------ Data in this exercise ------

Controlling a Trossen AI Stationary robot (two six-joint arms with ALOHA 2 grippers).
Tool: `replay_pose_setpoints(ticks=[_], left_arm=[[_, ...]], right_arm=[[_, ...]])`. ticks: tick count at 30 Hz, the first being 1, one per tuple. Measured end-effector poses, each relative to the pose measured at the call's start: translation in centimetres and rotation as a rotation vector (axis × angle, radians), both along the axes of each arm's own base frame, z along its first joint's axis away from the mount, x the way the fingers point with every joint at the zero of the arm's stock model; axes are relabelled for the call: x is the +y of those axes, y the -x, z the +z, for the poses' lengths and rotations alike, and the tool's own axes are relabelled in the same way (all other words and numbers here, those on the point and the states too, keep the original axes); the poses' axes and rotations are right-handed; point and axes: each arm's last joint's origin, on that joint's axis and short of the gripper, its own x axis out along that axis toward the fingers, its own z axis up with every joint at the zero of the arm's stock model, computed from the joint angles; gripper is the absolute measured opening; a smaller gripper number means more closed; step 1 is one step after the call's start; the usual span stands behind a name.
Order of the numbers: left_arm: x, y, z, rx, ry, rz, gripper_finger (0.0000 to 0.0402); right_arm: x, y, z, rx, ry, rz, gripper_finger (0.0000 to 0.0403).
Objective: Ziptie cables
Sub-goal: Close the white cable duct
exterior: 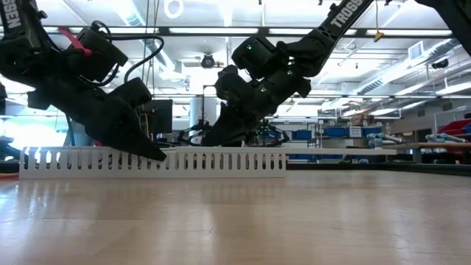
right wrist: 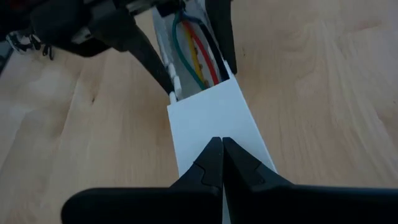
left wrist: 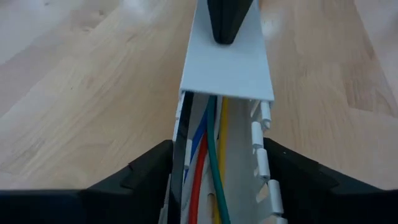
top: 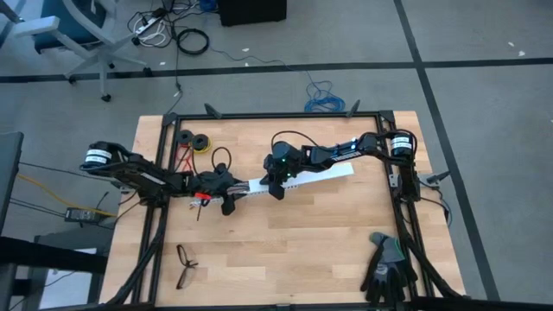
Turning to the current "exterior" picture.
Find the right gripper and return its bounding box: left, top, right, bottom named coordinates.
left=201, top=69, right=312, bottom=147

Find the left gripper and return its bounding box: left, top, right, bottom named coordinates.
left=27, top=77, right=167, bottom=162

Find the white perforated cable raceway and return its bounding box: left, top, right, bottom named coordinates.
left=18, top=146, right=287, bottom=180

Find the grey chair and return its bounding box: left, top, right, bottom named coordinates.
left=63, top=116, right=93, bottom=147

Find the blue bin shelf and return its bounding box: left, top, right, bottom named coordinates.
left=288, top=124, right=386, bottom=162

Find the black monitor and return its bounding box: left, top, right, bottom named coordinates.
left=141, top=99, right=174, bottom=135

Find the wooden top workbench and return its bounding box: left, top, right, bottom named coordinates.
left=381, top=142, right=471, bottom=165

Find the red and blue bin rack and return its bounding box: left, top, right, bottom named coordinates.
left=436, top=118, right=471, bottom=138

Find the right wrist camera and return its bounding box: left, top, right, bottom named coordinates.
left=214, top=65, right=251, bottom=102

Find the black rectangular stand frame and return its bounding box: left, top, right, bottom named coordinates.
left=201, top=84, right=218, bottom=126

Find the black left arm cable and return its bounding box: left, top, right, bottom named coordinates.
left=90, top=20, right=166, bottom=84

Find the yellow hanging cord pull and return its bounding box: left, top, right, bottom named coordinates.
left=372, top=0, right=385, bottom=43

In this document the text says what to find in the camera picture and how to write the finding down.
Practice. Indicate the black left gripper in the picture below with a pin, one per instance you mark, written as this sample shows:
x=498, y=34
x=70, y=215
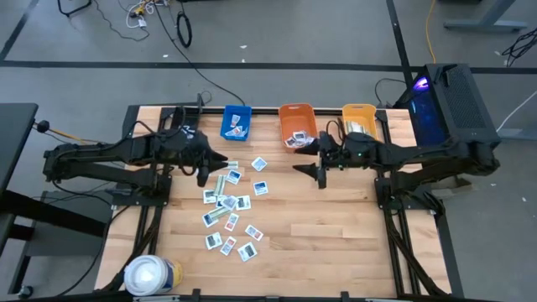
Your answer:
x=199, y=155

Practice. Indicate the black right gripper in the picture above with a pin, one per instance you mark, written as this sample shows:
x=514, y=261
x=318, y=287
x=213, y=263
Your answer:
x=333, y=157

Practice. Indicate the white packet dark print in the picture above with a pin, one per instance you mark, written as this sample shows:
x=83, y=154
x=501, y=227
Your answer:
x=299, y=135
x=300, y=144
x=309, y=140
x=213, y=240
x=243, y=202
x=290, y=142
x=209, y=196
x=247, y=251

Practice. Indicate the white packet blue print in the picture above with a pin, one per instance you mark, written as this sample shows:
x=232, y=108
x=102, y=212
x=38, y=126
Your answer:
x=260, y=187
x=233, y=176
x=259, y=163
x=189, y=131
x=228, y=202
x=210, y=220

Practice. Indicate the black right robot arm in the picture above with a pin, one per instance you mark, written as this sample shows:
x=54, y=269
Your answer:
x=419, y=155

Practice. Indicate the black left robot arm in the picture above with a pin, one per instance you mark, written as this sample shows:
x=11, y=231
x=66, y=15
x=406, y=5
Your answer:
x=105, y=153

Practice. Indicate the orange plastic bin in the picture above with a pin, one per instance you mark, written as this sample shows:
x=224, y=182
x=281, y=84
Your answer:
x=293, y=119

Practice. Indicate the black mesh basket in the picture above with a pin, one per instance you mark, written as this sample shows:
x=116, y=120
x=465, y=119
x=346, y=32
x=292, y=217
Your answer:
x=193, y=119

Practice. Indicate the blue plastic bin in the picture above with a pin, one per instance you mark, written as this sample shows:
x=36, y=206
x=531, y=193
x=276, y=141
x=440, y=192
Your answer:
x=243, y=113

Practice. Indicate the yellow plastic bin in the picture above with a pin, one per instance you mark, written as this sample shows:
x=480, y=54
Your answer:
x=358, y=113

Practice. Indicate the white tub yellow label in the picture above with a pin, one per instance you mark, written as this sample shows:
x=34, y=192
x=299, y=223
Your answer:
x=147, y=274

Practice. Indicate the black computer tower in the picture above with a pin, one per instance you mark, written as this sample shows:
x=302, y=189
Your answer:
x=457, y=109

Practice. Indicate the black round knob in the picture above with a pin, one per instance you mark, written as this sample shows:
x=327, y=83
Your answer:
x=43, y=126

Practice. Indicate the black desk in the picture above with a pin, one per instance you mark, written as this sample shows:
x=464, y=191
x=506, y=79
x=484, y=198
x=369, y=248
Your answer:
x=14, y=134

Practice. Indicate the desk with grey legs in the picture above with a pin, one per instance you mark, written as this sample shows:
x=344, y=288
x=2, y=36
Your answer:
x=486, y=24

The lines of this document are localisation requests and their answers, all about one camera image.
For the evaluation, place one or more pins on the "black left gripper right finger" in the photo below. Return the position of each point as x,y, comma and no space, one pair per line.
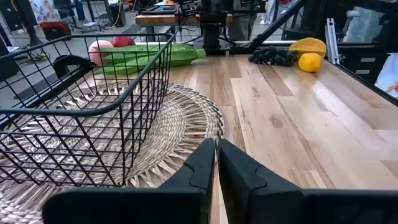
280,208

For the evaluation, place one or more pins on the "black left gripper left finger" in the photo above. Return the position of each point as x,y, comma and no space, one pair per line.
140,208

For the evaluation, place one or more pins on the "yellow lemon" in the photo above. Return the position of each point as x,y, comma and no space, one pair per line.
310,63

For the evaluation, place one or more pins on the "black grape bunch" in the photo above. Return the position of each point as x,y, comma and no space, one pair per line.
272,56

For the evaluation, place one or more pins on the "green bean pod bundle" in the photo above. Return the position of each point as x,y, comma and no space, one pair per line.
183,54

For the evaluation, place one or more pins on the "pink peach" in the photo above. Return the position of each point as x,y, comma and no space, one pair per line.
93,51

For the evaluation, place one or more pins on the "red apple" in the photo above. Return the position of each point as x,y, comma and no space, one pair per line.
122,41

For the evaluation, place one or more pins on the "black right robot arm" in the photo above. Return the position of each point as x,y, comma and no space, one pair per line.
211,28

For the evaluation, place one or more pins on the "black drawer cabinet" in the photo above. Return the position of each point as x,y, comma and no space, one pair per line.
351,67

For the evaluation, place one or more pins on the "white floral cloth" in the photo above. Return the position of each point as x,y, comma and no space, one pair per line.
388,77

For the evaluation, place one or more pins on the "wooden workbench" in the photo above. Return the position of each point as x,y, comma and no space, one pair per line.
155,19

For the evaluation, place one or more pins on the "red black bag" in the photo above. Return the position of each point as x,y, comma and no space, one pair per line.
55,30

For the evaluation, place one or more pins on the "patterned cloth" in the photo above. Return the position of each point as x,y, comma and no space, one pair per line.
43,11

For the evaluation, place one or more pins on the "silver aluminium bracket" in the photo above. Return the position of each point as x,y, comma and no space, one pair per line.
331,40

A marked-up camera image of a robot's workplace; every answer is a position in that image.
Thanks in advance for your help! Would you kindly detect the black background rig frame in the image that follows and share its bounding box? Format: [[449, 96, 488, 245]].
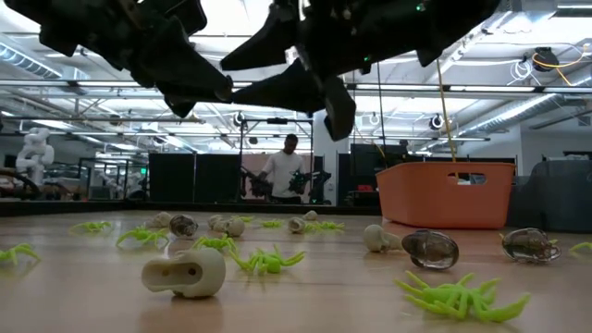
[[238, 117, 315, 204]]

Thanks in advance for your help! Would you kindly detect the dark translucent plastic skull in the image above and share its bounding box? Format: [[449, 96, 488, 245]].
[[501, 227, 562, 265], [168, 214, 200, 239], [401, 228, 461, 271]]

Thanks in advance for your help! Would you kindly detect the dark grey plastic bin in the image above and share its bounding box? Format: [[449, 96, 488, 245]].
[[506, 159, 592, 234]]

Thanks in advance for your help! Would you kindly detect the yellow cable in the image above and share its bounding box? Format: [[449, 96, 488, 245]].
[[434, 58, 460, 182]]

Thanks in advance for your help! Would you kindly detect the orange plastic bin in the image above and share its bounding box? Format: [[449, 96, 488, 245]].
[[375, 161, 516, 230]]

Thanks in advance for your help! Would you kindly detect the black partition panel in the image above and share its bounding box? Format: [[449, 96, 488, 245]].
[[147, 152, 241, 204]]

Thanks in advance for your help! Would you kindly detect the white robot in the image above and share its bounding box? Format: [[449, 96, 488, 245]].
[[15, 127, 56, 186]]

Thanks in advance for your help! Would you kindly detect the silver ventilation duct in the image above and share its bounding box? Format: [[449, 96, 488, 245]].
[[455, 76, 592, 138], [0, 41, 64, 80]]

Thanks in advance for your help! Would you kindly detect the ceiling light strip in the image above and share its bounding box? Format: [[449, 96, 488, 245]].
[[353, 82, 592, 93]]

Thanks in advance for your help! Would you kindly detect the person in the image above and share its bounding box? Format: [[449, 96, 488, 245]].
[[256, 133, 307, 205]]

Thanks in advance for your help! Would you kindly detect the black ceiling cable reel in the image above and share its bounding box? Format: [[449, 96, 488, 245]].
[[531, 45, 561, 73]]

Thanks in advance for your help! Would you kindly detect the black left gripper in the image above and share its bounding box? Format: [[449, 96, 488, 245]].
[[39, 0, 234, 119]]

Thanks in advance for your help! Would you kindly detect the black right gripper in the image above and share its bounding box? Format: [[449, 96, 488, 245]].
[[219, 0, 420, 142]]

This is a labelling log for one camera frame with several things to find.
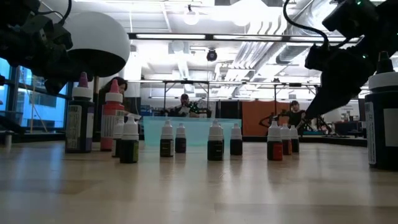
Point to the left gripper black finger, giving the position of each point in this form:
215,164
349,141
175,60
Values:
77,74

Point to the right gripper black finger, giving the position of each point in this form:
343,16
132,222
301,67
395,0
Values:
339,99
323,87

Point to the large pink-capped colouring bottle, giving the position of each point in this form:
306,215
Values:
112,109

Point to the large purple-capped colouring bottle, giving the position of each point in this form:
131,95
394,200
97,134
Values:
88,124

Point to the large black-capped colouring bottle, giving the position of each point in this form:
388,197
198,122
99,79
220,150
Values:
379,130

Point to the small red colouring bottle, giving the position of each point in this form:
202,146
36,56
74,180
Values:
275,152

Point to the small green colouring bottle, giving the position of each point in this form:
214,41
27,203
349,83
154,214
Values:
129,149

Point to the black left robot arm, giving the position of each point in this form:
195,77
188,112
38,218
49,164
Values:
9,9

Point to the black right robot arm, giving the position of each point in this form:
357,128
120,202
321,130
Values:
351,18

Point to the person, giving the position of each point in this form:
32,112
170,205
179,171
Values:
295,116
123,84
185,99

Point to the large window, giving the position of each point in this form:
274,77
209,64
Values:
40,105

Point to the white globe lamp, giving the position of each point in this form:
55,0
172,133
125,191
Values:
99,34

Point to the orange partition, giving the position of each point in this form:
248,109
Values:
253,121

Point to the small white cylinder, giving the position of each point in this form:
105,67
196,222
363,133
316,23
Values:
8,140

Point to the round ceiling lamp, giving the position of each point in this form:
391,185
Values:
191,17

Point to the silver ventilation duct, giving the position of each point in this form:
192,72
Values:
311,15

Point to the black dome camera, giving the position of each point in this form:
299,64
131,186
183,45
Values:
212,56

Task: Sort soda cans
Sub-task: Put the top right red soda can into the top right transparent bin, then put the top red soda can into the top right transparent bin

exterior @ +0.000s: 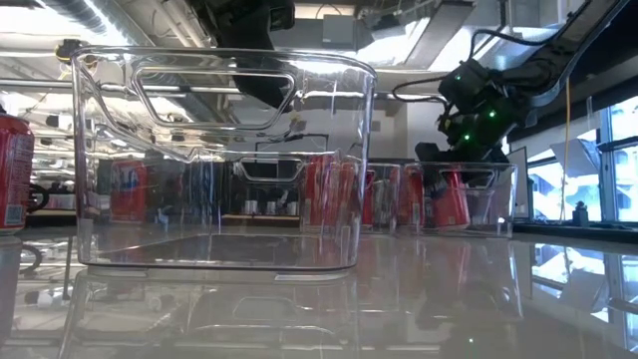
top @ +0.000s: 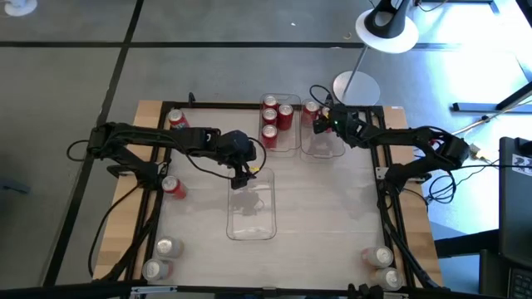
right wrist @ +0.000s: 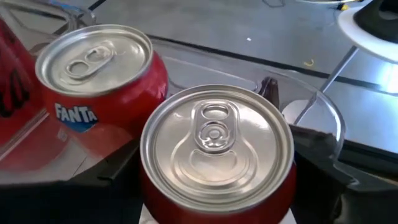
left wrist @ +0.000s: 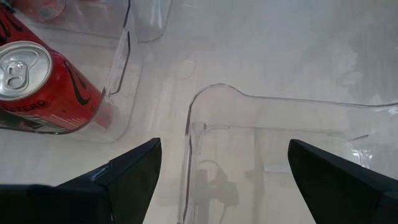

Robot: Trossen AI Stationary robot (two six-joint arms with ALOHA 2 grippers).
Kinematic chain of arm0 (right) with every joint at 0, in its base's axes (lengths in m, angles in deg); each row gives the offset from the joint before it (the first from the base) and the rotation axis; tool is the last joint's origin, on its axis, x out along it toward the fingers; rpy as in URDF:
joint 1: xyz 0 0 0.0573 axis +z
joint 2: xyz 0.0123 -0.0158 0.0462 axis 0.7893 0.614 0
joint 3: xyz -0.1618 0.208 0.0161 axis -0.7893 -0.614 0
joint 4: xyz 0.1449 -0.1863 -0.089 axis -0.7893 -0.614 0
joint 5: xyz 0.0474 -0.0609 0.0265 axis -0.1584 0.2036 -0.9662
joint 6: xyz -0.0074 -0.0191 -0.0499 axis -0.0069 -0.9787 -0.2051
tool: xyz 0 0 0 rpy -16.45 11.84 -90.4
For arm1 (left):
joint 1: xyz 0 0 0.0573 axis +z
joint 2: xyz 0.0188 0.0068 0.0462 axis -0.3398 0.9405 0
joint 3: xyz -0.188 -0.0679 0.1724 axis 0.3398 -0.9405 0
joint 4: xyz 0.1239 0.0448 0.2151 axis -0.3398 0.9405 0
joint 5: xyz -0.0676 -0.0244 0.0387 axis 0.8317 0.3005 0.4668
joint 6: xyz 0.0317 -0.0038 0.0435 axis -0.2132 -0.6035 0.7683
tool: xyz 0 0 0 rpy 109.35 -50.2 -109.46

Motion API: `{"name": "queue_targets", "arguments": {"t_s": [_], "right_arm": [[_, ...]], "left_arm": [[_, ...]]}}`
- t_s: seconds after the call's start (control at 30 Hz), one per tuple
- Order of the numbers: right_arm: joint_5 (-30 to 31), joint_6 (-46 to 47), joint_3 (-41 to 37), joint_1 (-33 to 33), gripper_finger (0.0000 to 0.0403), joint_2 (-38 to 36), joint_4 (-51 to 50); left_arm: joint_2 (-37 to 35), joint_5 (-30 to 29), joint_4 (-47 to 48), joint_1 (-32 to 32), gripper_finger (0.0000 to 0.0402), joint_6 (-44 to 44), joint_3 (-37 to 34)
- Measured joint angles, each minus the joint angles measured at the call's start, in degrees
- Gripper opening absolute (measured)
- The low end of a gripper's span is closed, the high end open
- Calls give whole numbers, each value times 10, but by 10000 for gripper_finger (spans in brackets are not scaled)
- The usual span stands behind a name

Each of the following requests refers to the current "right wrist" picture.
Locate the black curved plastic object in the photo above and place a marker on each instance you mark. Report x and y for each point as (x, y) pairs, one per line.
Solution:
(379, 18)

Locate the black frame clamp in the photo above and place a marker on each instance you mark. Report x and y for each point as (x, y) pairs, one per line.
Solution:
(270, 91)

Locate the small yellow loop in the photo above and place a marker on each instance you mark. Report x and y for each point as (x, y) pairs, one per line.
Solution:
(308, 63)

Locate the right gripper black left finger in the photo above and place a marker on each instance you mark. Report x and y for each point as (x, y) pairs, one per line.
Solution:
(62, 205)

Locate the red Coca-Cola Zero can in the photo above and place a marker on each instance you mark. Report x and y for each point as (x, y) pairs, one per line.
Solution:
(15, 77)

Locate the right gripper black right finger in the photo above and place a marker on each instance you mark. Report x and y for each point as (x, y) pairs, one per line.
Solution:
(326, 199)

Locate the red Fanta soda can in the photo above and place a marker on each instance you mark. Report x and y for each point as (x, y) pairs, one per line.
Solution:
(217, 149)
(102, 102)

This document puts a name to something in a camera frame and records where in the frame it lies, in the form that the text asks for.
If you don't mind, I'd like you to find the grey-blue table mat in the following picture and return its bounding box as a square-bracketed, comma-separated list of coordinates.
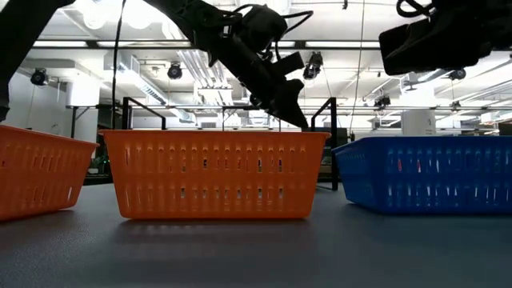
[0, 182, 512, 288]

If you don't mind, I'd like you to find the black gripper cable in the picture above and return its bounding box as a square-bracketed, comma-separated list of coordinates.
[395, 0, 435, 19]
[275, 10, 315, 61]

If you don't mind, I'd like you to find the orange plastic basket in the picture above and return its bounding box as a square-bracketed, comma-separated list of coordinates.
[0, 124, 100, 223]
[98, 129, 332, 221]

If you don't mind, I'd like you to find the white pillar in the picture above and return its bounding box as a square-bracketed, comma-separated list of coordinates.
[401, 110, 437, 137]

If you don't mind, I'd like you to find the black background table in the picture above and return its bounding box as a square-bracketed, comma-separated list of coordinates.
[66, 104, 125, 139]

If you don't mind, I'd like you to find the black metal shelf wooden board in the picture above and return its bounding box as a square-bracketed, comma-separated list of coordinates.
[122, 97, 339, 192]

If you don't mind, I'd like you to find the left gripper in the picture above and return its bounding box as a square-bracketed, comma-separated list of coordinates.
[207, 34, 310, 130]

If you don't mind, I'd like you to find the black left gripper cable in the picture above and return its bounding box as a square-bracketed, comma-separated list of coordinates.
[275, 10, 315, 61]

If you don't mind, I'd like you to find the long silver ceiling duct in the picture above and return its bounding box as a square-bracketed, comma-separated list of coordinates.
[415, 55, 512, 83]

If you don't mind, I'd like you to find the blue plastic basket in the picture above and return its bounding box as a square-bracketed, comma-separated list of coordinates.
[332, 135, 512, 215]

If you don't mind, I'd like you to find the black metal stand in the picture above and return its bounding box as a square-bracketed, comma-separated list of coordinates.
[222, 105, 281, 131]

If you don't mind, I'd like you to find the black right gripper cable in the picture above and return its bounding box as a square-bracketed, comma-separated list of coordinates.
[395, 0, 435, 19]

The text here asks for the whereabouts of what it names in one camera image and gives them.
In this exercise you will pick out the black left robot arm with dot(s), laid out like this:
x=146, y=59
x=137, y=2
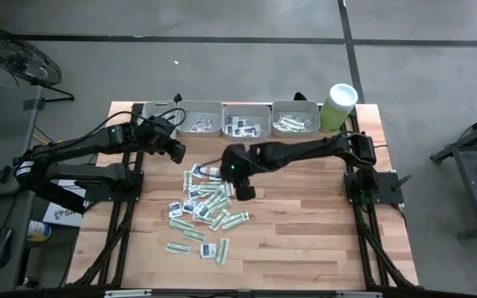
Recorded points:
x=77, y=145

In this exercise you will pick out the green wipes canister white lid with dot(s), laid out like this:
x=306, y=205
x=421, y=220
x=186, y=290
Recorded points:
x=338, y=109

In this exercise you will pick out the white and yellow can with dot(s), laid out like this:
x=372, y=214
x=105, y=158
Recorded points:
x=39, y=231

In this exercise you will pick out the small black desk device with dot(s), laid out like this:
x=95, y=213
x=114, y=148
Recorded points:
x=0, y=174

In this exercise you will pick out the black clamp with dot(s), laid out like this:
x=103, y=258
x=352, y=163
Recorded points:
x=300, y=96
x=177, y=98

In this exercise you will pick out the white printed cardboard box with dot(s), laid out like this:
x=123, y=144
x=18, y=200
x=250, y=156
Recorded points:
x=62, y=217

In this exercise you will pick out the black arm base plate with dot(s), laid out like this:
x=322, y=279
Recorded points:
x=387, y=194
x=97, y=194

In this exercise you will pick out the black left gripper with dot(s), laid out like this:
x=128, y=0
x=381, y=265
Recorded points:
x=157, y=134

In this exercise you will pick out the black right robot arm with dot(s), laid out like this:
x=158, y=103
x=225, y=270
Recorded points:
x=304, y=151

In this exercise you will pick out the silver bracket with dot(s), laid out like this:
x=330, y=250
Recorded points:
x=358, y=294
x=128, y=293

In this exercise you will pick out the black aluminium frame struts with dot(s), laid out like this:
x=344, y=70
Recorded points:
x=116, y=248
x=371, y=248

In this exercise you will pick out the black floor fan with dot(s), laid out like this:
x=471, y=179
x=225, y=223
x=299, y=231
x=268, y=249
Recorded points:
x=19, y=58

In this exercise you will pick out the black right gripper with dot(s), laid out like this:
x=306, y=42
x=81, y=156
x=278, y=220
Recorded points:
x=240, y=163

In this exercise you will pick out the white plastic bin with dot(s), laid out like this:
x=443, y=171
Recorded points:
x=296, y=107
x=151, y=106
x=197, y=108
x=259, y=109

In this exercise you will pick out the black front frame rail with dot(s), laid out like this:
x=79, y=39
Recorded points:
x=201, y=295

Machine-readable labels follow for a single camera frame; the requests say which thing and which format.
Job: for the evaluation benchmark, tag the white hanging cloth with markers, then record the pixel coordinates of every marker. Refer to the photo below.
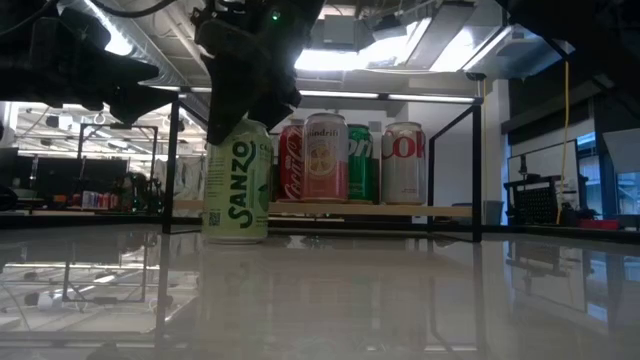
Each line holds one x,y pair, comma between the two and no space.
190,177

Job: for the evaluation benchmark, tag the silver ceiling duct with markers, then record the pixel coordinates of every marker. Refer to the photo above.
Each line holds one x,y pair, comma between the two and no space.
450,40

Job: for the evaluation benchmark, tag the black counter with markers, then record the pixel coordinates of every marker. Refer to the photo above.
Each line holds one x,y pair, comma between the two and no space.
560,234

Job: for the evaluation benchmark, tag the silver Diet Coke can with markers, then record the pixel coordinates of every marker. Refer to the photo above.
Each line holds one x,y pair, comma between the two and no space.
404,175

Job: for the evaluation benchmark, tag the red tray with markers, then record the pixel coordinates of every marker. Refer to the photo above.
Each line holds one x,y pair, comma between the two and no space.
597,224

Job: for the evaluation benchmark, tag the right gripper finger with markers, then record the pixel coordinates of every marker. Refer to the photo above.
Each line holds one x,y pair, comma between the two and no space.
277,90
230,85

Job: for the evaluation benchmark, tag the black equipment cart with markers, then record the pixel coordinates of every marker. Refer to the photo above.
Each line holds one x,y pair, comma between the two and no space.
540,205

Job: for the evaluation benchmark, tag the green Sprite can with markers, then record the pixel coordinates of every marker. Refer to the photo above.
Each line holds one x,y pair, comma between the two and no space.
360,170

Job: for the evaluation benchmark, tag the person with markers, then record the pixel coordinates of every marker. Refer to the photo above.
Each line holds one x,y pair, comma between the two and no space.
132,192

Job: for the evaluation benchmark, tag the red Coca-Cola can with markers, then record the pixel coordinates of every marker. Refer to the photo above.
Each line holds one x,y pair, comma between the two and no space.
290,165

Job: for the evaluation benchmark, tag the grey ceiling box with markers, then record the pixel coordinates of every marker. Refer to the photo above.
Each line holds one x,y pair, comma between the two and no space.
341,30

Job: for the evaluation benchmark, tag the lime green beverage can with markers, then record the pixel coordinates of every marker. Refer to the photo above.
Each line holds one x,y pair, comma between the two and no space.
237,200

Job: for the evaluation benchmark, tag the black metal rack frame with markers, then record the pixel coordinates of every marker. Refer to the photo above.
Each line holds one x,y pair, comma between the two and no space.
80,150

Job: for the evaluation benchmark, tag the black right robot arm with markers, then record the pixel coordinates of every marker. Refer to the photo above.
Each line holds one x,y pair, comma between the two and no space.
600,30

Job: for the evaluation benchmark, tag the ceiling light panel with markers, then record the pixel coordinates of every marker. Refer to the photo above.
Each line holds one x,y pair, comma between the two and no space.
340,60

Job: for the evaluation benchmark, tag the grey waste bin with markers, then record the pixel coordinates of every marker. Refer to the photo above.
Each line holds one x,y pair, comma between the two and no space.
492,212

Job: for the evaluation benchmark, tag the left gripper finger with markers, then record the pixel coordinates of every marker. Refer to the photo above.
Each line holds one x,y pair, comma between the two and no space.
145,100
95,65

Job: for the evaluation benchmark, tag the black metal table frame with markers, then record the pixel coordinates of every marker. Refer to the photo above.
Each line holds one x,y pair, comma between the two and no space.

------

_Your task_:
Up to and including the line that contains "Turning to the", print the records above exactly from their first line, without any pictures.

_Solution to this problem_:
Controlling a Trossen AI Stationary robot (two six-joint arms with ALOHA 2 grippers).
Tool: `replay_pose_setpoints(ticks=[_], left_arm=[[_, ...]], right_arm=[[_, ...]])`. ticks: tick count at 30 Hz, the first being 1, one per tuple. Measured end-effector poses, each relative to the pose measured at the call's start: translation in centimetres and rotation as a rotation vector (axis × angle, radians), both along the axes of each arm's own base frame, z along its first joint's axis away from the mount, x the way the fingers point with every joint at the zero of the arm's stock model; axes are relabelled for the call: x is the +y of those axes, y the -x, z the +z, for the poses' lengths and rotations alike, and the tool's own axes are relabelled in the same way (all other words and numbers here, those on the point and the states too, keep the original axes); the poses' axes and rotations are right-handed; point and axes: each arm's last joint's origin, on that joint's axis and short of the gripper, its own x axis out along that axis toward the fingers, its own z axis up with every joint at the zero of the arm's stock model, computed from the joint angles; gripper is the absolute measured opening; a smaller gripper number means more closed; step 1 is one step after the call's start; the usual span stands behind a name.
Order of the numbers: left_arm: x, y, z, rx, ry, rz, gripper_finger (0.0000 to 0.0402); right_arm: x, y, z, rx, ry, rz, gripper_finger (0.0000 to 0.0403).
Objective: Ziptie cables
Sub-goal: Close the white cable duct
exterior: 
right wrist: 
left wrist: 
top: 
Turning to the current "exterior" picture.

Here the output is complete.